• [Task to carry out]:
Every line of the data is to be reproduced exactly.

= Beginning of Section =

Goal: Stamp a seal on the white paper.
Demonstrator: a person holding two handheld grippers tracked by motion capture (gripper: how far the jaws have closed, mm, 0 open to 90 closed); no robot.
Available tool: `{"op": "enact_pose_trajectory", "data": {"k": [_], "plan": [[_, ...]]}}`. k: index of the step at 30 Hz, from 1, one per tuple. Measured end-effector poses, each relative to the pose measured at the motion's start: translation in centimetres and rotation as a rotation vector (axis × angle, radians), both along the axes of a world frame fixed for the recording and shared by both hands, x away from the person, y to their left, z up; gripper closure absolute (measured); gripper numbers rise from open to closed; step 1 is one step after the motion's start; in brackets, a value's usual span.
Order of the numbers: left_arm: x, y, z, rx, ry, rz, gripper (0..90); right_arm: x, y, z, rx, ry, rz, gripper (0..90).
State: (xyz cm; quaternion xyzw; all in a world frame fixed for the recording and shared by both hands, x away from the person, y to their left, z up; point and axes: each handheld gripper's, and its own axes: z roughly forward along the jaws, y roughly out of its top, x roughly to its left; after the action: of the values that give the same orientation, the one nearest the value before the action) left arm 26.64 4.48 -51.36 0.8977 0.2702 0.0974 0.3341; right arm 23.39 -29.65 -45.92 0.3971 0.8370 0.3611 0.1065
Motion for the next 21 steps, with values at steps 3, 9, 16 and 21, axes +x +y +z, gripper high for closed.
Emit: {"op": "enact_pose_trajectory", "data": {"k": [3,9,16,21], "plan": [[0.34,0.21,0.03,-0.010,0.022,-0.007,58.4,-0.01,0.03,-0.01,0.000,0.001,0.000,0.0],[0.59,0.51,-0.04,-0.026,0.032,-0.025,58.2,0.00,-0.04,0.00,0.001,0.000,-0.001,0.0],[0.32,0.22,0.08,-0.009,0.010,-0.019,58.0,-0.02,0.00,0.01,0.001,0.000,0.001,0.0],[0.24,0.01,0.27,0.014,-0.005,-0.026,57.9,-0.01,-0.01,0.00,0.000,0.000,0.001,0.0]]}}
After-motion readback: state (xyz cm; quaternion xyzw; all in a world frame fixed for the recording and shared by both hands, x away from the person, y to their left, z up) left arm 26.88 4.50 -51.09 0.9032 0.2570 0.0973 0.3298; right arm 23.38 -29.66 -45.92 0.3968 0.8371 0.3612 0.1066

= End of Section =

• [Answer]:
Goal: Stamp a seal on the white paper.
Demonstrator: a person holding two handheld grippers tracked by motion capture (gripper: how far the jaws have closed, mm, 0 open to 90 closed); no robot.
Available tool: `{"op": "enact_pose_trajectory", "data": {"k": [_], "plan": [[_, ...]]}}`. k: index of the step at 30 Hz, from 1, one per tuple. Measured end-effector poses, each relative to the pose measured at the motion's start: translation in centimetres and rotation as a rotation vector (axis × angle, radians), both along the axes of a world frame fixed for the recording and shared by both hands, x away from the person, y to their left, z up; gripper closure absolute (measured); gripper numbers rise from open to closed; step 1 is one step after the motion's start; in brackets, a value's usual span.
Order of the numbers: left_arm: x, y, z, rx, ry, rz, gripper (0..90); right_arm: x, y, z, rx, ry, rz, gripper (0..90).
State: (xyz cm; quaternion xyzw; all in a world frame fixed for the recording and shared by both hands, x away from the person, y to their left, z up; point and axes: each handheld gripper's, and its own axes: z roughly forward along the jaws, y roughly out of its top, x roughly to its left; after the action: of the values that give the same orientation, the one nearest the value before the action) left arm 26.64 4.48 -51.36 0.8977 0.2702 0.0974 0.3341; right arm 23.39 -29.65 -45.92 0.3971 0.8370 0.3611 0.1065
Motion for the next 21 steps, with values at steps 3, 9, 16 and 21, axes +x +y +z, gripper high for closed.
Emit: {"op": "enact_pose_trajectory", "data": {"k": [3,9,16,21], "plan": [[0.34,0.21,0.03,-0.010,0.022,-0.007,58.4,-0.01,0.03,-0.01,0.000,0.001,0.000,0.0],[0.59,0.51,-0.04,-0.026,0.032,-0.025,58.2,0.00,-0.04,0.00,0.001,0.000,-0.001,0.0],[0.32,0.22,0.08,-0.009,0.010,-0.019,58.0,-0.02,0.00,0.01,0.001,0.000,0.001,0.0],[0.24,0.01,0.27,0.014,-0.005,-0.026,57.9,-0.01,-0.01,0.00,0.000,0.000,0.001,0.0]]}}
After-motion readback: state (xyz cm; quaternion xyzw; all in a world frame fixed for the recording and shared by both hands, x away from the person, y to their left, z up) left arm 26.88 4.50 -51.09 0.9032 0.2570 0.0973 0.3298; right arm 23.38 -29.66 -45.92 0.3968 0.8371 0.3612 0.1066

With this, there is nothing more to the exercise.